WHAT IS EXPECTED: Retype the entries below word for word, leaving none out.

DATA EXTRACT:
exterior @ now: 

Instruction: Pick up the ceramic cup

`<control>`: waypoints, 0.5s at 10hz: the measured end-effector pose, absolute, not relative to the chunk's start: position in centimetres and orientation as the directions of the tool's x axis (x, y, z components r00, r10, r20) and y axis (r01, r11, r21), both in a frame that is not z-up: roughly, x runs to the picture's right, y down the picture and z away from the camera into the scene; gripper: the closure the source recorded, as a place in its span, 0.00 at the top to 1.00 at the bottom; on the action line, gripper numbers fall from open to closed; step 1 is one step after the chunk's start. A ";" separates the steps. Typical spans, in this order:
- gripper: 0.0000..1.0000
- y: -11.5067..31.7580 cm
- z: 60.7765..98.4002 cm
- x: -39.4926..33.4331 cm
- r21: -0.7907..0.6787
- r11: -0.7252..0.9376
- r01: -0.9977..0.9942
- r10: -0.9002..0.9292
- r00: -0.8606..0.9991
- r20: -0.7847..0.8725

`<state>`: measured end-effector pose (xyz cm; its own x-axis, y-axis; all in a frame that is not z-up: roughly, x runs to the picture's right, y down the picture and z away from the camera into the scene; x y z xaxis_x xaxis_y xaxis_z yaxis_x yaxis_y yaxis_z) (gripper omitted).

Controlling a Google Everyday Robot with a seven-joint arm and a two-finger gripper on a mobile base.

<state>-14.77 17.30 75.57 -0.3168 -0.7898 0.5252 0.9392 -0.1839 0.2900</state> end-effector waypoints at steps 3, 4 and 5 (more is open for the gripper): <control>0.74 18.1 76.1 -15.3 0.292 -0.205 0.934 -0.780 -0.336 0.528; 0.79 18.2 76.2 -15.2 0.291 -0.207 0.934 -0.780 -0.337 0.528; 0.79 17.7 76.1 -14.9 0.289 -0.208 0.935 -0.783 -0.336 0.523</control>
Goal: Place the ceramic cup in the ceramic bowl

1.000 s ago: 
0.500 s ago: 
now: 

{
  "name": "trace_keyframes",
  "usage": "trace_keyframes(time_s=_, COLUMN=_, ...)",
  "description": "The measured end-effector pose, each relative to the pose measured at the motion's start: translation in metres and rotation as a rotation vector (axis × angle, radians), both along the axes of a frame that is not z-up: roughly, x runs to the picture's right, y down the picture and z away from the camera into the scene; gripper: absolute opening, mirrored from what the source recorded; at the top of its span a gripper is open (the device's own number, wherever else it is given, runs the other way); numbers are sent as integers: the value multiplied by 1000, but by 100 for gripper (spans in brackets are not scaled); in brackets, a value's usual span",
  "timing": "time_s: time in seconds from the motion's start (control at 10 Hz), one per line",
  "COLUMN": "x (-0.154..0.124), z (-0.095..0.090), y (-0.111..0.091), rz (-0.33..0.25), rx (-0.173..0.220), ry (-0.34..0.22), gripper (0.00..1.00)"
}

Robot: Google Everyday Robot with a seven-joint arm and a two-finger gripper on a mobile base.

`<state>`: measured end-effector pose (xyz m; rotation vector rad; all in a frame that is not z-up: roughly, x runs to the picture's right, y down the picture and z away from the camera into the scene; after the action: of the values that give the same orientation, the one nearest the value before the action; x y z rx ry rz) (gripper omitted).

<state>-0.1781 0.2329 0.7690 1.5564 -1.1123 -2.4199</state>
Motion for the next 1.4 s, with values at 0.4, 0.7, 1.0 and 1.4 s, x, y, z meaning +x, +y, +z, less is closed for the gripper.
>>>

SOLVED EXERCISE:
exterior @ now: 

Instruction: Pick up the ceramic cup

`<control>`: waypoints, 0.5s at 10hz: the measured end-effector pose, absolute, not relative to the chunk's start: position in centimetres and orientation as the directions of the tool's x axis (x, y, z components r00, r10, r20) and y axis (r01, r11, r21), both in a frame that is not z-up: roughly, x runs to the picture's right, y down the picture and z away from the camera into the scene; gripper: the closure the source recorded, as a place in its span, 0.00 at the top to 1.00 at the bottom; on the action line, gripper numbers fall from open to closed; step 1 is one step after the chunk's start. A ";" separates the steps. Typical spans, in this order:
- gripper: 0.0000..1.0000
- y: -11.5067..31.7580 cm
- z: 60.7765..98.4002 cm
- x: -39.4926..33.4331 cm
- r21: -0.7907..0.6787
- r11: -0.7252..0.9376
- r01: -0.9977..0.9942
- r10: -0.9002..0.9292
- r00: -0.8606..0.9991
- r20: -0.7847..0.8725

`<state>`: measured end-effector pose (xyz cm; its own x-axis, y-axis; all in a frame that is not z-up: roughly, x runs to the picture's right, y down the picture and z away from the camera into the scene; x y z xaxis_x xaxis_y xaxis_z yaxis_x yaxis_y yaxis_z) (gripper omitted).

Controlling a Google Everyday Robot with a seven-joint arm and a two-finger gripper on a mobile base.

<state>-14.77 17.30 75.57 -0.3168 -0.7898 0.5252 0.9392 -0.1839 0.2900</state> end-effector waypoints at steps 3, 4 and 5 (more is open for the gripper): <control>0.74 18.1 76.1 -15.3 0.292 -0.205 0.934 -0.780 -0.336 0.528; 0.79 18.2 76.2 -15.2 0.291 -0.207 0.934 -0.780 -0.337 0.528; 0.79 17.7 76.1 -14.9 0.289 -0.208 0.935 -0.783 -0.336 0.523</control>
Goal: Place the ceramic cup in the ceramic bowl

1.000 s ago: 
0.500 s ago: 
now: 

{
  "name": "trace_keyframes",
  "usage": "trace_keyframes(time_s=_, COLUMN=_, ...)",
  "description": "The measured end-effector pose, each relative to the pose measured at the motion's start: translation in metres and rotation as a rotation vector (axis × angle, radians), both along the axes of a frame that is not z-up: roughly, x runs to the picture's right, y down the picture and z away from the camera into the scene; gripper: absolute opening, mirrored from what the source recorded; at the top of its span a gripper is open (the device's own number, wherever else it is given, runs the other way); numbers are sent as integers: the value multiplied by 1000, but by 100 for gripper (spans in brackets are not scaled); in brackets, a value's usual span",
  "timing": "time_s: time in seconds from the motion's start (control at 10 Hz), one per line",
  "COLUMN": "x (-0.154..0.124), z (-0.095..0.090), y (-0.111..0.091), rz (-0.33..0.25), rx (-0.173..0.220), ry (-0.34..0.22), gripper (0.00..1.00)"
}

Robot: Google Everyday Robot with a seven-joint arm and a two-finger gripper on a mobile base.

`<state>`: measured end-effector pose (xyz m; rotation vector rad; all in a frame that is not z-up: roughly, x runs to the picture's right, y down the picture and z away from the camera into the scene; after the action: of the values that give the same orientation, the one nearest the value before the action; x y z rx ry rz) (gripper omitted).

<state>-0.1781 0.2329 0.7690 1.5564 -1.1123 -2.4199</state>
Motion for the next 1.4 s, with values at 0.4, 0.7, 1.0 and 1.4 s, x, y, z meaning +x, +y, +z, less is closed for the gripper.
>>>

With this, the answer is finished.